BuildLectern - building or editing Lectern files
BuildLectern options... dest
This program constructs in the file named dest a Lectern document composed of page images, attributes and other data, suitable for viewing with Lectern(1), and suitable for indexing with BuildLecternIndex(1). The page images come from files each containing a single image, or from a file containing a PostScript job, or from pre-existing Lectern documents. The resulting documents include computed copies of the images at reduced scales, and derived OCR data.Note: the arguments to BuildLectern are processed sequentially (as described below): an argument such as -PScolor affects only input files later in the argument list.
Caution: it is surprisingly easy to forget the dest argument, and this can cause BuildLectern to think that the name of your last input file is the intended destination, and so to write the output there.
The program constructs the document in a temporary file in the same directory as the final destination; on success the temporary file is renamed as the destination, and on failure the temporary file is deleted. So it is acceptable to use this program to modify a file in-place by naming the same destination file in an -images, -include or -rescale option.
Uncolored Lectern documents generally occupy about 100 KBytes per page, if you use the -noUnscaled option. The unscaled images (not normally included for PostScript jobs) add about 100 KBytes per page, and color roughly doubles the size. If you use the -only 3 option, the size is reduced to about 35 KBytes per page.
This program constructs various temporary files in the same directory as the final destination file. These include a temporary copy of the output, and a temporary copy of one image if the image is color or in TIFF format or comes from standard input or PostScript. The temporary output file is the same size as the final output, and the temporary image copy can be up to 32 MBytes (for 300 DPI 24-bit color plus the corresponding black and white).

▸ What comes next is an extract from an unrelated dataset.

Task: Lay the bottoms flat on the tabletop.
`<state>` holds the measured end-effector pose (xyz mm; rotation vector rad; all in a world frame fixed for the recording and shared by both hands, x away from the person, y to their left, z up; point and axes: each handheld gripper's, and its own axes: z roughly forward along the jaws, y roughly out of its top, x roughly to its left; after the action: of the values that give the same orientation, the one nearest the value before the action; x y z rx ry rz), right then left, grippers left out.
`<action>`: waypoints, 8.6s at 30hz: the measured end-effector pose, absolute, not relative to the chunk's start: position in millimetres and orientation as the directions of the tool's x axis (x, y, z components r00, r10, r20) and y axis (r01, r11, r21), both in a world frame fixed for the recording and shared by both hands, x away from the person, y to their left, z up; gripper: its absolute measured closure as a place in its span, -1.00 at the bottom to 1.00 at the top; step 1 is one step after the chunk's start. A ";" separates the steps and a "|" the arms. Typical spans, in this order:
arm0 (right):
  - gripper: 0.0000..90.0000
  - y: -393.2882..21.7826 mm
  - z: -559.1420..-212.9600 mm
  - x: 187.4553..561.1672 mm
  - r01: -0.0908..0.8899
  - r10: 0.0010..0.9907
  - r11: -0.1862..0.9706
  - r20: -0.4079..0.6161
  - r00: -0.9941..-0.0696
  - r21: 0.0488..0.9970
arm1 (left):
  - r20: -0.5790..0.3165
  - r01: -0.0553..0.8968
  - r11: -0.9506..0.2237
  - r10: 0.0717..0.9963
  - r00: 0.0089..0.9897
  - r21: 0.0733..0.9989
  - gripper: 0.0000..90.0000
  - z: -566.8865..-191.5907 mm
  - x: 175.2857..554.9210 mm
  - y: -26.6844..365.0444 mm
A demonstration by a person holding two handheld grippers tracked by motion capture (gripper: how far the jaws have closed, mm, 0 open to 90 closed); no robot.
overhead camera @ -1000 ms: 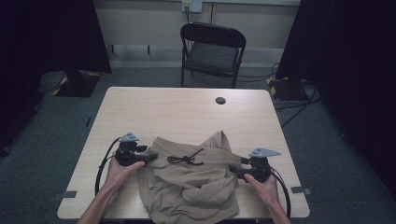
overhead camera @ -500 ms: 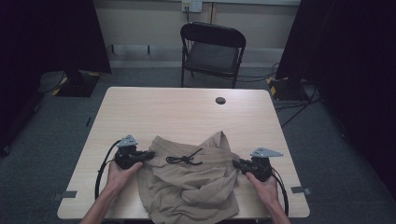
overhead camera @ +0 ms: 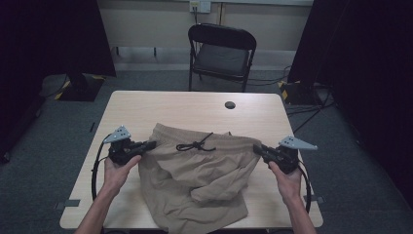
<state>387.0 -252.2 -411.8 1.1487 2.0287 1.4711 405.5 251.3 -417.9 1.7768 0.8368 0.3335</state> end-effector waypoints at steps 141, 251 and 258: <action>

You need to have this much disk space available!
For the purposes of describing the behavior of this program, the images within a Lectern document should be viewed as being numbered sequentially from 1, regardless of the user's notion of how pages are numbered. The -page1 option allows you to specify the user's notion of page numbering, but does not affect the image numbers considered by this program. (Programmers should note that the internal format of a Lectern document uses yet another numbering system for pages, starting from 0; but that need not concern users of this program.)

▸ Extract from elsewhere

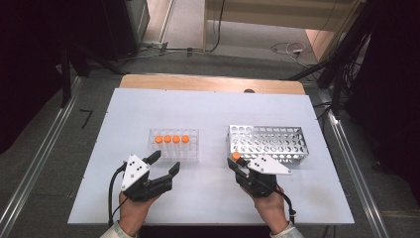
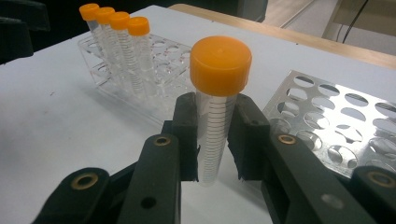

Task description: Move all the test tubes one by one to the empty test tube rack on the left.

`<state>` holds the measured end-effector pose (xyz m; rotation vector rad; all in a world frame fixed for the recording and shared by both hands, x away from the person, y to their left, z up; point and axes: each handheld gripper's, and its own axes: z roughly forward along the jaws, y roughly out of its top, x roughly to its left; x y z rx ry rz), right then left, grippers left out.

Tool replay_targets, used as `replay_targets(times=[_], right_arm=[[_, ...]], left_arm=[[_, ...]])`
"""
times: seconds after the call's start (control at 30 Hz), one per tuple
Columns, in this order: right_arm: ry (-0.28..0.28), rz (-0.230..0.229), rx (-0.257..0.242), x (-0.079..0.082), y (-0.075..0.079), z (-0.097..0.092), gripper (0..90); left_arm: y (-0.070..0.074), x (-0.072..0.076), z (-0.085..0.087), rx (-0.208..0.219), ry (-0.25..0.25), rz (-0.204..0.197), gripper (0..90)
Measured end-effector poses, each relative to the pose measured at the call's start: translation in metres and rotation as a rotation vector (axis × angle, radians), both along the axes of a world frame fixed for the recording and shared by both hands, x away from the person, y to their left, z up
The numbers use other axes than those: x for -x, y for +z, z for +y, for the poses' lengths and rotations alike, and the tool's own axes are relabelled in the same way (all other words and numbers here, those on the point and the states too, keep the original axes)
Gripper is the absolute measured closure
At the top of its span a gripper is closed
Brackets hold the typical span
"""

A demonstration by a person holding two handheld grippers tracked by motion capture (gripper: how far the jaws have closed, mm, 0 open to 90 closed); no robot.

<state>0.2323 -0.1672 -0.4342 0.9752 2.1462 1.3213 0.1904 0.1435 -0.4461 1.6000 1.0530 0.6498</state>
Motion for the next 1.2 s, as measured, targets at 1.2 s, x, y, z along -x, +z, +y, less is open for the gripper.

The program constructs the document by processing its arguments sequentially. While doing so, it maintains a current image number (initially 1), a mode (initially simplex), a current gamma value (initially 1.0), a current resolution (initially 300 DPI), a flag indicating whether to include the unscaled images in the output file (initially set), and an OCR flag (initially clear unless BuildLectern was linked with an OCR library, in which case it is real). The destination document initially has no images, no attributes and no original; its contents is 0 (meaning undefined), its page1 is 1 (meaning the first image), and its index is 0 (meaning undefined).
If an argument is not one of the options described below, it should be a file's pathname. The named file should contain either the image of a single page at the current resolution, in PBM, PGM, PPM, or TIFF format, a Lectern file, or a PostScript job. It is also possible to read a PostScript job from standard input, by specifying - as the file name on the command line.

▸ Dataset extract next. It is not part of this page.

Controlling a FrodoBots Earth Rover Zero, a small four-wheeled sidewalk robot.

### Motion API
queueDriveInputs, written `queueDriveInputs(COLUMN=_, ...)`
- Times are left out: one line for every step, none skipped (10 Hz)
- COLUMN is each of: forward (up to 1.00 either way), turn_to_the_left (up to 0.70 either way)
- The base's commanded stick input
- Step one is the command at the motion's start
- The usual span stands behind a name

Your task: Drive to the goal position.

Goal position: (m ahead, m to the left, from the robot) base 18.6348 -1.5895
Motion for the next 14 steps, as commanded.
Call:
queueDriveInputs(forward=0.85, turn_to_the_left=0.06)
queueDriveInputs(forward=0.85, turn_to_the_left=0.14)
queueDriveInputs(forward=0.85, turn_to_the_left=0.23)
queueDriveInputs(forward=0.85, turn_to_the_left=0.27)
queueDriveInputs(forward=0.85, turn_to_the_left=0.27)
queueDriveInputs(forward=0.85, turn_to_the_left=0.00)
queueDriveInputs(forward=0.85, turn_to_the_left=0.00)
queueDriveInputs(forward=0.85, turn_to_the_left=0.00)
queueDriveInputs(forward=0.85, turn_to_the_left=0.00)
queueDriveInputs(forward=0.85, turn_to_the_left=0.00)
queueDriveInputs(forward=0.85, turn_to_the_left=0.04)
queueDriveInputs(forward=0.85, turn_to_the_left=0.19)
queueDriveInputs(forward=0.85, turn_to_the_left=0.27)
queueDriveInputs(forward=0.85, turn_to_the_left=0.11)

When the program encounters an image file, it copies the image into the document at the current image number, and updates the current image number: if the mode is simplex it adds 1, if the mode is recto it adds 2 and if the mode is verso it subtracts 2 (subject to a minimum of 1). While copying the image, the program creates copies of the image at reduced scales (using the current gamma value), and applies an OCR algorithm to the image unless the OCR flag is not real. The reduced images are scaled down by the integer nearest to (current resolution * n / 300), for n equal to 2, 3, and 4 (but see -only). The original image is copied to the output only if the include unscaled flag is set. Note the -stdin option, which provides an alternative way to process a sequence of images without keeping them all in files.
When the program encounters a Lectern file, its contents are included as if -include file 1 999999 had been specified.
When the program encounters a PostScript job, the Ghostscript interpreter is run to produce a sequence of images and OCR data (if the OCR flag is not cleared), which are copied into the document in the normal way. While processing a PostScript job, the program consults these additional variables: an image type (initially black&white), an orientation (initially portrait), a scale (initially 1.0), and a flag indicating whether to include the PostScript in the final document (initially set). Also, different defaults are used for several normal variables: gamma is 0.454, the include unscaled flag is cleared, and the OCR flag is fake. The image type enforces an upper bound on the kind of images that will be produced by the PostScript interpreter, with black&white < grayscale < color.
Whenever the program is placing a color image into dest, it reduces the set of colors in the image to a small set, chosen from a 4 by 4 by 4 color cube (i.e., 64 colors), so that the image will be suitable for color mapped monitors. Similarly, it reduces the set of grays in a grayscale image to 16 gray levels. Note that this means that any subsequent rescaling or other image processing will be based on an image from which information has been lost, so the image quality might then suffer. There is no loss of information for black-and-white images.
The simplest use is to invoke the program with a PostScript job constituting the entire document.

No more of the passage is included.